Good lettering in a comic is like good IT support in a business: It's absolutely vital for the success of the work. But the truth is, if it's done well, no one notices.
However, if it's done poorly, you get a travesty like this, the graphic novel adaptation of Twilight:
I flipped through a preview of this thing a short time ago, saw this lettering and shut the book, unable to withstand any more.
Woof, what powerful bad!
But rather than take a public stand, I backed away, shuddering, and tried to purge my mind of the horror. So my hat is off to Chris Sims of Comics Alliance for speaking up. And actually being coherent after his exposure.
Even if you can get past the fact that they lettered an entire graphic novel in Times New Roman -- which I assume was a choice meant to make it look more like a novel and less like a comic -- they still managed to get everything wrong. To start with, the balloons themselves, which are clearly the product of the Ellipse tool in Photoshop, and which manage to be both gigantic and poorly placed. So gigantic and poorly placed, in fact, that they not only complicate simple art problems of speaking order (see panel 3 above and the weird criss-cross of the tails), they're also occasionally reduced to transparencies to avoid obscuring the art any more than they already do.

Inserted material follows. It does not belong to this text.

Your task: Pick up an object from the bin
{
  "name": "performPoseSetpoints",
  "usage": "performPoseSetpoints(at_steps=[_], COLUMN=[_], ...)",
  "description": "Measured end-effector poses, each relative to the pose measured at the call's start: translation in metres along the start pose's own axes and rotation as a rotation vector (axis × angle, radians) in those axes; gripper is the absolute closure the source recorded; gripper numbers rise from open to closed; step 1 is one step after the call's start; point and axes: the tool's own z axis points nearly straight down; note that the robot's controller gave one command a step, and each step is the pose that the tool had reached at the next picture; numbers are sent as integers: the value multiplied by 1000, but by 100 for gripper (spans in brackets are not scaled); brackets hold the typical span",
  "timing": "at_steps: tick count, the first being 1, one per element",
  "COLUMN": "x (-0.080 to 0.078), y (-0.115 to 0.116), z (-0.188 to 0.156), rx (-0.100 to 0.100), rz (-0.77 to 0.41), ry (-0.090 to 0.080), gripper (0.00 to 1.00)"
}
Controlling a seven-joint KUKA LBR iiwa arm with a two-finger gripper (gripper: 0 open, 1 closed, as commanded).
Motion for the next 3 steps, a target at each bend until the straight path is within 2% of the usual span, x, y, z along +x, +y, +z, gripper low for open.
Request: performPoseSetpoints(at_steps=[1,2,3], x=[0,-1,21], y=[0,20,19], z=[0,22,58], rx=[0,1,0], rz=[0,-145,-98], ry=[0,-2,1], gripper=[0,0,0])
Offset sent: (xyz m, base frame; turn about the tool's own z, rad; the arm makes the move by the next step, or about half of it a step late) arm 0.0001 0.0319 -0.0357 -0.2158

Sims' cites a specific example, risking permanent ocular damage by focusing so tightly on one panel.
Whoever lettered this thing put a stupidly gigantic word balloon on top of a character's face, despite the fact that there's a huge open spot just slightly to the left of where it sits now. And considering that the background looks on close examination like it might be a photograph of a hallway that's been run through a few filters, I think it's safe to say that it could've used a little covering up. Instead, the problem was solved with a transparency, which at best makes Mike here look like some kind of cyborg, and at worst makes it look like we're reading his dialogue through a glass of water.
If I were a less civilized human being, I would call for the death of whomsoever lettered this comic. But I'll settle for showing it to you all and telling you not to buy it.